Not-human animals [edit]
Several studies using a wide range of species have investigated the occurrence of spontaneous, marking-directed behavior when given a mirror, as originally proposed by Gallup. Most marked animals given a mirror initially respond with social behavior, such as ambitious displays, and continue to do and then during repeated testing. Only a few species accept touched or directed behavior toward the mark, thereby passing the classic MSR test.
Findings in MSR studies are not always conclusive. Even in chimpanzees, the species most studied and with the almost disarming findings, clear-cut evidence of self-recognition is not obtained in all individuals tested.[23] Prevalence is near 75% in young adults and considerably less in young and aging individuals.[24]
Until the 2008 study on magpies, self-recognition was idea to reside in the neocortex expanse of the brain. Nonetheless, this encephalon region is absent in nonmammals. Self-recognition may exist a case of convergent development, where similar evolutionary pressures result in similar behaviors or traits, although species go far at them by different routes, and the underlying machinery may be different.[11]

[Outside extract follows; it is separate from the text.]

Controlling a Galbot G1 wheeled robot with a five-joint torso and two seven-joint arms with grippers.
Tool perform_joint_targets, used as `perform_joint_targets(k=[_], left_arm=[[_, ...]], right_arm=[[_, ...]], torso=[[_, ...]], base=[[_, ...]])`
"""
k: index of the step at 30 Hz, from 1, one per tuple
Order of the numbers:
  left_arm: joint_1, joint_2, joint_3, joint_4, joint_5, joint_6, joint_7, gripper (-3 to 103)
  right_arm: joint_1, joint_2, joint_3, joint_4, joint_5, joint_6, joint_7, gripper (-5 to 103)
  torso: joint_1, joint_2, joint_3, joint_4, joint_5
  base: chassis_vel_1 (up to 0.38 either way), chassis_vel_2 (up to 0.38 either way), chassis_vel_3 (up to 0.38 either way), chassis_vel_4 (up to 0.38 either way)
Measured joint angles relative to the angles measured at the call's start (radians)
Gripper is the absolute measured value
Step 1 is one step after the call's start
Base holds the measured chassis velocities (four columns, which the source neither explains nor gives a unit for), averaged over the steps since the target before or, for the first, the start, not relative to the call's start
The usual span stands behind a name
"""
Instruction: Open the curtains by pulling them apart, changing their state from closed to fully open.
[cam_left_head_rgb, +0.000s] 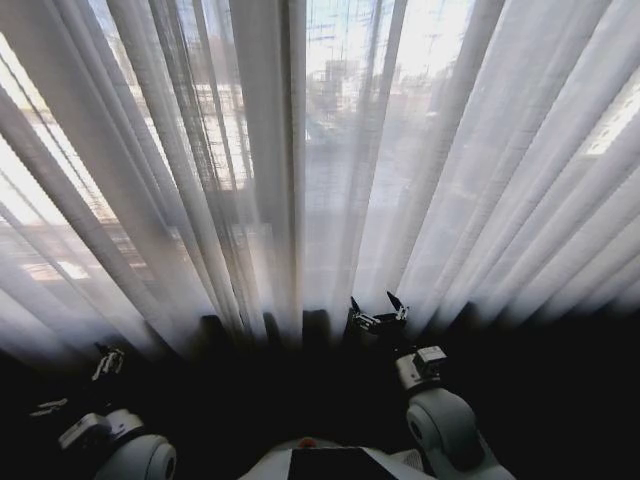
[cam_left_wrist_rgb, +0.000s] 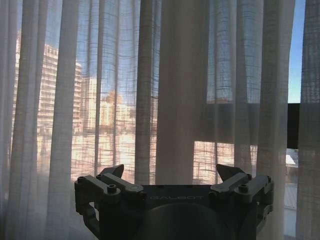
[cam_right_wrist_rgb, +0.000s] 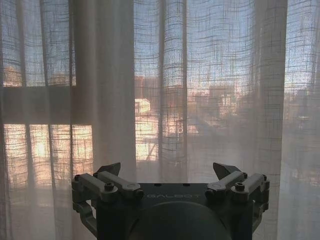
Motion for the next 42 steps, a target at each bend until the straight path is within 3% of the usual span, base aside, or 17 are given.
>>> perform_joint_targets(k=[2, 4, 13, 26, 42], left_arm=[[0.001, 0.000, -0.001, 0.000, 0.001, 0.001, 0.101, 100], [0.002, 0.000, -0.002, 0.000, 0.002, 0.001, 0.163, 100], [0.002, -0.001, 0.000, 0.002, 0.005, 0.002, 0.289, 100], [0.004, -0.001, 0.000, 0.002, 0.005, 0.003, 0.360, 100], [0.007, -0.002, 0.001, 0.007, 0.006, -0.017, 0.383, 100]], right_arm=[[0.000, 0.002, -0.001, -0.004, 0.000, 0.001, 0.000, 100], [0.001, 0.004, -0.002, -0.005, 0.000, 0.001, 0.000, 100], [0.006, 0.000, 0.001, -0.006, 0.000, 0.003, 0.000, 100], [0.010, 0.001, 0.001, -0.009, -0.019, 0.003, 0.001, 100], [0.000, 0.005, -0.001, -0.012, -0.058, 0.001, 0.001, 100]], torso=[[0.000, 0.000, 0.000, 0.0002, 0.0002], [0.000, 0.000, 0.000, 0.0003, 0.0002], [0.000, 0.000, 0.000, 0.0003, 0.0001], [0.000, 0.000, 0.000, 0.0003, 0.0001], [0.000, 0.000, 0.000, 0.0003, 0.0001]], base=[[0.000, 0.000, 0.000, 0.000], [0.000, 0.000, 0.000, 0.000], [0.000, 0.000, 0.000, 0.000], [0.000, 0.000, 0.000, 0.000], [0.006, 0.007, -0.007, -0.010]])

Animals that have passed [edit]
Mammals [edit]
Cetaceans [edit]
- Bottlenose dolphin (Tursiops truncatus): Researchers in a written report on two male bottlenose dolphins observed their reactions to mirrors later having a marker placed on them. Reactions such as decreased filibuster in budgeted the mirror, repetitious caput circling and close viewing of the centre or genital region that had been marked, were reported as evidence of MSR in these species.[25] [26]
- Killer whale (Orcinus orca): Killer whales and false killer whales (Pseudorca crassidens) may be able to recognise themselves in mirrors.[27]
Primates [edit]
- Bonobo (Pan paniscus)[28] [29]
- Bornean orangutan (Pongo pygmaeus):[30] All the same, mirror tests with an infant (2-year-old), male person orangutan failed to reveal self-recognition.[31]
- Chimpanzee (Pan troglodytes):[1] [32] [33] However, mirror tests with an infant (11 months old) male chimpanzee failed to reveal self-recognition.[31] Ii young chimpanzees showed retentivity of MSR after one twelvemonth without access to mirrors.[34]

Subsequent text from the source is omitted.